I don’t know how January was for you, but mine was FILLED with therapy sessions to assist me in getting through this breakdown successfully. Today, I had to take a drive. A drive to familiar places to think about matters of the past that keep peek a booing into my present.
I don’t know where to start to be honest. I feel that the beginning is saved best for the end this time. So, I’ll save it.
May 14, 1999
It was our 4th wedding anniversary and my husband was moving out into a new apartment. I don’t recall if the intention was forever or for a bit. I was so mad that it probably was forever in the beginning. There was no cheating. No drugs. No drinking. Just a lot of fighting and family involvement on both sides. We both agreed that it was awful for the children. A week later, my brother died of a drug overdose. He came with us to Gaspe, but stayed at his family’s home. We had some rough roads. I’m pretty sure he was dating and I was too. When we met in the middle, the attraction was still there. Not often, but it happened. We spent New Year’s Eve together in Toronto. At that time, I felt it was hopeless. Without the curse of any betrayal or addiction (that I know of), we managed to do the work we both needed to do apart and get back together. We were together for 20 more years.
February 17, 2019
This was by far a more horrific parting of ways. There was drug addiction and sex addiction.

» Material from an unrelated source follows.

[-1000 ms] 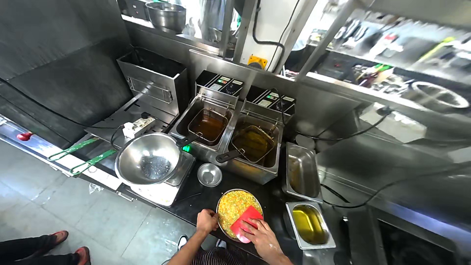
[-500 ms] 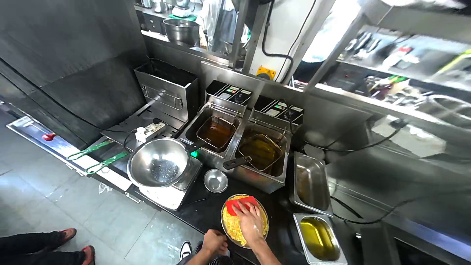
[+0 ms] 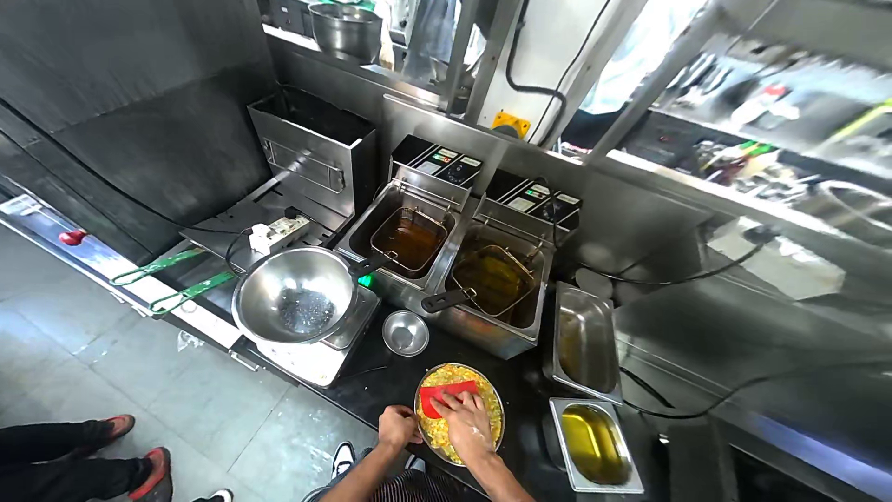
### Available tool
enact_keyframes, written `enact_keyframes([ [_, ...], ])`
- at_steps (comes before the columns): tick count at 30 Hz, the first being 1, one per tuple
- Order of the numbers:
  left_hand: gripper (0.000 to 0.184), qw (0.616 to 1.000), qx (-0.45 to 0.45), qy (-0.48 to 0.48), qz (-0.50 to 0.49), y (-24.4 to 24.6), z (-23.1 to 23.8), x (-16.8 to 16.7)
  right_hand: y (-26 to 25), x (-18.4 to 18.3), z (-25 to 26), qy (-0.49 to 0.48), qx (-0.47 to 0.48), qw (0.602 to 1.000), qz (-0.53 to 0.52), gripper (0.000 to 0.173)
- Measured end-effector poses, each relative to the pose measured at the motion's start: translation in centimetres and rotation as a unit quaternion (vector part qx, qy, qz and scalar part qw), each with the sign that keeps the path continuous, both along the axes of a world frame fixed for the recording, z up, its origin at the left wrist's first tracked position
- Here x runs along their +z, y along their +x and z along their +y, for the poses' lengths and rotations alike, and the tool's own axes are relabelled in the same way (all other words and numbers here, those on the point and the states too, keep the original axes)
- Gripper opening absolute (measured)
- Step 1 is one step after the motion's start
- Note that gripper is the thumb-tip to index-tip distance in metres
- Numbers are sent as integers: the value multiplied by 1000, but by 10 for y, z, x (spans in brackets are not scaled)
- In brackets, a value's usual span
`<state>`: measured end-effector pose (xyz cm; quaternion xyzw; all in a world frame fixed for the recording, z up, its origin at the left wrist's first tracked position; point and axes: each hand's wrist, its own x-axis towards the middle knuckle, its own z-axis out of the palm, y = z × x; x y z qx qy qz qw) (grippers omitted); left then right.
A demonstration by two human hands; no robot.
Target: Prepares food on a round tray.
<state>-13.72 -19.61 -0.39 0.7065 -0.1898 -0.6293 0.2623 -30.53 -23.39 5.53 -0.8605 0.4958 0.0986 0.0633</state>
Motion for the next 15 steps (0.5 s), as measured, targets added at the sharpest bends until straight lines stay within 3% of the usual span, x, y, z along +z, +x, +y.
enact_keyframes([
  [3,14,999,-21,-11,-35,5,-2,1,-5,-4,14,-14,10,1000,-10,64],
  [9,23,978,-164,-52,-115,14,-17,12,-24,-15,32,-25,4,999,-35,67],
  [12,33,949,-250,-73,-177,13,-39,20,-28,-17,30,-33,-5,998,-47,65],
  [15,31,919,-334,-78,-195,14,-67,24,-27,-15,29,-24,-3,999,-46,65],
])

The mental health issues and pain that make an appearance when the surmountable betrayal showed its ugly face. There was ultimatums on both sides. He wanted me to stay, but he wouldn’t go to rehab and move out of Ottawa. I wanted him to follow me, get rehab, and allow me the opportunity to be close to family for support. It was a push and pull for months. Until, he started pulling away and making excuses to avoid me. There are so many times I could have went back and would have been welcomed with open arms. My heart and head was telling me that nothing would change. My gut told me it would only be worse. I refused to have any intimate relations with him when we met. I stood my ground in spite of my broken heart and need for his touch, his hug, and his familiarity. I literally felt like I was dying. Time passed, I knew that I would always love him, but I could never return to him. Addictions are a beast and without very intense therapy, I don’t think I could have ever trusted again. All I could do was pray for him, while he tore me to the ground verbally to our friends and family. We both agreed that there was no coming back from this. He died. I left it up to him to ask to see me. He didn’t ask and I never went.
December 18, 2023
Same situation, different person. No sex or drug addiction. It was alcohol. His family disliked me for arriving into his life. I think it was a lot of enabling. A huge argument happened within my family while drinking the day before my parent’s burial. I decided to quit. I asked my partner to quit. As well, I asked him not to communicate with my sister-in-law. I decided I didn’t want anymore of that toxicity in my life. I backed down and said “Ok, cut down.” I was busy painting and super frustrated that no one was there to help me prepare my parent’s home. I pushed away this time around. He called it an ultimatum. I did love him so very much, but I needed safety in knowing that he’d never get that drunk again to disrespect me behind my back. Things lingered, random texts were sent, and then he found someone else. He said “there is no coming back from this…maybe if you backed the truck up sooner.”
1975-1999
As a young girl, my brother was a drug addict. My parent’s were alcoholics who blamed one another for my brother’s addiction. From age 5 to way into my teenage years when conflict would arise I would be the one to step in the middle to stop it. I’d scream, I’d pull hair, or get physical knowing that no one would hurt me if I stopped it. The sad part is I couldn’t make ultimatums on what I needed in my life as a child. I was governed by alcohol and drugs. I would tell the school what was happening at home, but if any sign of CAS was called, I’d make a whole new story so I didn’t lose my family. My young life was an absolutely shit show. It was sheer resilience that got me to adulthood sane.
Thoughts for my Therapist
I look at all this and realize a lot about myself. I’m tough, but I’m also soft. I don’t understand how to love someone without an addiction or even with an addiction. I also acknowledge that a healthy relationship can be mended and fought for, but a relationship with addiction can’t. You can back the truck up at any time because it’s an honest true love. I’m sure that if there was some semblance of meeting in the middle, maybe it could. There are a ton of people going to Al-Anon and deal with their addict on a daily basis.
But one thing I do know. The stronger someone loves, the harder it is to let go of anyone with an addiction. It’s because we see that wonderful side to them. The glimpse of what could be. Ultimately, no ultimatum or boundary is going to change their ways. They have to do it on their own. The saddest part is that you have to take that love you have for them, put it on a shelf and just pray that one day they’ll help themselves.
I’ve had two people that I loved die of addiction or causes due to addiction. I still pray for the last love in my life, because I sure do love him too. He wrote to me the other night and said, I don’t know if I’m happy or settled, I told you that I need companionship. This made my heart break, knowing the addiction found exactly what he needed, and not the true love he could have. He had it staring him in the face not once, but twice. Love is a mother fucker to deal with when you have an addiction.
However, dealing with my own devil inside, I get it. I understand it more as I understand me more.